A complete, exact copy of the records is needed here.

══ Input data

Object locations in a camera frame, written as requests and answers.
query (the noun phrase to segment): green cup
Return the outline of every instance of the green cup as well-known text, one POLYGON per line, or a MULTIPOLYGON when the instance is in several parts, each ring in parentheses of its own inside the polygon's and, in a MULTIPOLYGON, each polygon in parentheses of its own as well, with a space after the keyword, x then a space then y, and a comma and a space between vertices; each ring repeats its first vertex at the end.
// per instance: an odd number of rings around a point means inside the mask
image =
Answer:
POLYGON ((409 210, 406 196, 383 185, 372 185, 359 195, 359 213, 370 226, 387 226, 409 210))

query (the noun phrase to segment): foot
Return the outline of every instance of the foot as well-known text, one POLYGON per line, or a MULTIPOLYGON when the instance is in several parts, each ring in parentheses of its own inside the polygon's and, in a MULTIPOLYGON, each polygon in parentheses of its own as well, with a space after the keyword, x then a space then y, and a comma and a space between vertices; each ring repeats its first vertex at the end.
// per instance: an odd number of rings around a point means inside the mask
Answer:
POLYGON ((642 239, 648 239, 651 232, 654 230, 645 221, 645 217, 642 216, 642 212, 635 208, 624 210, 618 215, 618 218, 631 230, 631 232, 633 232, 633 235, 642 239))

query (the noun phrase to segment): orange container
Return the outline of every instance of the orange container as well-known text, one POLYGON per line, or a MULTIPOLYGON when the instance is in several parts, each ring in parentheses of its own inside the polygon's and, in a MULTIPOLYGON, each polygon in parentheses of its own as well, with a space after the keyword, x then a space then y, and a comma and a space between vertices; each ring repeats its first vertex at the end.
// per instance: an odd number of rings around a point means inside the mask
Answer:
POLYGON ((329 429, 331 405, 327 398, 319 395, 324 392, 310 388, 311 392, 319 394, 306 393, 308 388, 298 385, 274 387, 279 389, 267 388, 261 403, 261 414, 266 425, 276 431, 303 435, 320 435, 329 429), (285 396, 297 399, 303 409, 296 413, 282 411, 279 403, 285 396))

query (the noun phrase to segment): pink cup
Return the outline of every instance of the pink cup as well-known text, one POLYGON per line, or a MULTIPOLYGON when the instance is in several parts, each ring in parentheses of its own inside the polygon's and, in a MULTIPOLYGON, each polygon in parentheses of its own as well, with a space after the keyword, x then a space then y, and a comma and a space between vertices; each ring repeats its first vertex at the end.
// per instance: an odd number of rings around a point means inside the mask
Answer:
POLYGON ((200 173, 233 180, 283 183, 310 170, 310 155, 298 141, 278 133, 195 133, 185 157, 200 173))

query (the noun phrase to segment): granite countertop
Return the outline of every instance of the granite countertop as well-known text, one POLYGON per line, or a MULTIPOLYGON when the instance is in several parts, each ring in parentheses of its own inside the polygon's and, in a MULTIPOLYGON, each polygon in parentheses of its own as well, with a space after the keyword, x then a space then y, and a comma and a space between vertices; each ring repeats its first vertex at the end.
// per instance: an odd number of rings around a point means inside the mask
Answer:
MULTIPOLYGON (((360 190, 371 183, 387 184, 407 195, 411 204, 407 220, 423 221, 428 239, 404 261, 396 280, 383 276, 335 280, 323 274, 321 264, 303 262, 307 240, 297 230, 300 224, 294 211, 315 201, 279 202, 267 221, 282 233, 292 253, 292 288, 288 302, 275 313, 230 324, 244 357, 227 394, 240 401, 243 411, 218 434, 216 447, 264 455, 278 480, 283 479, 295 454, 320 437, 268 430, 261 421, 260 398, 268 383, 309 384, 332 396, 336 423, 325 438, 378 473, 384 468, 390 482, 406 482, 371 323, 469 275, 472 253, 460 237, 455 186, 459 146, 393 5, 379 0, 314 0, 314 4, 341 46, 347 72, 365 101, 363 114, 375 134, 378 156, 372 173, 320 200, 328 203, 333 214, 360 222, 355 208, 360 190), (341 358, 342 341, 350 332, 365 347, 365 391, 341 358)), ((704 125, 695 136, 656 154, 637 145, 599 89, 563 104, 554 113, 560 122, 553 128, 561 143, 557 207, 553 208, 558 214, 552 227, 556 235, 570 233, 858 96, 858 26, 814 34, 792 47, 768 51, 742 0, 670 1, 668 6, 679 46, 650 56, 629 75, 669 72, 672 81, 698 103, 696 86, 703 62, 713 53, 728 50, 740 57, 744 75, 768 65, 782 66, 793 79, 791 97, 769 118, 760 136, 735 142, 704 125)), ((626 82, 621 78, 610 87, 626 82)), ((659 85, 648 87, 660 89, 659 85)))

════

The completed task »
Object locations in a camera frame, written as requests and answers.
query (the noun phrase to segment): green cup
Return the outline of every instance of the green cup as well-known text, one POLYGON per line, or a MULTIPOLYGON when the instance is in several parts, each ring in parentheses of its own inside the polygon's and, in a MULTIPOLYGON, each polygon in parentheses of its own as well, with a space after the keyword, x then a space then y, and a comma and a space between vertices; each ring repeats its first vertex at the end.
// per instance: an odd number of rings around a point means inside the mask
image =
Answer:
POLYGON ((409 210, 406 196, 383 185, 372 185, 359 195, 359 213, 370 226, 387 226, 409 210))

query (the noun phrase to segment): foot
Return the outline of every instance of the foot as well-known text, one POLYGON per line, or a MULTIPOLYGON when the instance is in several parts, each ring in parentheses of its own inside the polygon's and, in a MULTIPOLYGON, each polygon in parentheses of its own as well, with a space after the keyword, x then a space then y, and a comma and a space between vertices; each ring repeats its first vertex at the end.
// per instance: an odd number of rings around a point means inside the mask
Answer:
POLYGON ((642 239, 648 239, 651 232, 654 230, 645 221, 645 217, 642 216, 642 212, 635 208, 624 210, 618 215, 618 218, 631 230, 631 232, 633 232, 633 235, 642 239))

query (the noun phrase to segment): orange container
Return the outline of every instance of the orange container as well-known text, one POLYGON per line, or a MULTIPOLYGON when the instance is in several parts, each ring in parentheses of its own inside the polygon's and, in a MULTIPOLYGON, each polygon in parentheses of its own as well, with a space after the keyword, x then a space then y, and a comma and a space between vertices; each ring repeats its first vertex at the end.
// per instance: an odd number of rings around a point means inside the mask
Answer:
POLYGON ((329 429, 331 405, 327 398, 319 395, 324 392, 310 388, 311 392, 319 394, 306 393, 308 388, 298 385, 274 387, 279 389, 267 388, 261 403, 261 414, 266 425, 276 431, 303 435, 320 435, 329 429), (285 396, 297 399, 303 409, 296 413, 282 411, 279 403, 285 396))

query (the noun phrase to segment): pink cup
Return the outline of every instance of the pink cup as well-known text, one POLYGON per line, or a MULTIPOLYGON when the instance is in several parts, each ring in parentheses of its own inside the polygon's and, in a MULTIPOLYGON, each polygon in parentheses of its own as well, with a space after the keyword, x then a space then y, and a comma and a space between vertices; each ring repeats its first vertex at the end.
// per instance: an odd number of rings around a point means inside the mask
Answer:
POLYGON ((200 173, 233 180, 283 183, 310 170, 310 155, 298 141, 278 133, 195 133, 185 157, 200 173))

query (the noun phrase to segment): granite countertop
Return the outline of every instance of the granite countertop as well-known text, one POLYGON per line, or a MULTIPOLYGON when the instance is in several parts, each ring in parentheses of its own inside the polygon's and, in a MULTIPOLYGON, each polygon in parentheses of its own as well, with a space after the keyword, x then a space then y, and a comma and a space between vertices; each ring repeats its first vertex at the end.
// per instance: an odd number of rings around a point means inside the mask
Answer:
MULTIPOLYGON (((360 190, 371 183, 387 184, 407 195, 411 204, 407 220, 423 221, 428 239, 404 261, 396 280, 383 276, 335 280, 323 274, 321 264, 303 262, 307 240, 297 230, 300 224, 294 211, 315 201, 279 202, 267 221, 282 233, 292 253, 292 288, 288 302, 275 313, 230 324, 244 357, 227 394, 240 401, 243 411, 218 434, 216 447, 264 455, 278 480, 283 479, 295 454, 320 437, 268 430, 261 421, 260 398, 268 383, 309 384, 332 396, 336 423, 325 438, 378 473, 384 468, 390 482, 406 482, 371 323, 469 275, 472 253, 460 237, 455 186, 459 146, 393 5, 379 0, 314 0, 314 4, 341 46, 347 72, 365 101, 363 114, 375 134, 378 156, 372 173, 320 200, 328 203, 333 214, 360 222, 355 208, 360 190), (341 358, 342 341, 350 332, 365 347, 365 391, 341 358)), ((704 125, 695 136, 656 154, 637 145, 599 89, 563 104, 554 113, 560 122, 553 128, 561 143, 557 207, 553 208, 558 214, 552 227, 556 235, 570 233, 858 96, 858 26, 814 34, 792 47, 768 51, 742 0, 670 1, 668 6, 679 46, 650 56, 629 75, 669 72, 672 81, 698 103, 696 86, 703 62, 713 53, 728 50, 740 57, 744 75, 768 65, 782 66, 793 79, 791 97, 769 118, 760 136, 735 142, 704 125)), ((626 82, 621 78, 610 87, 626 82)), ((659 85, 648 87, 660 89, 659 85)))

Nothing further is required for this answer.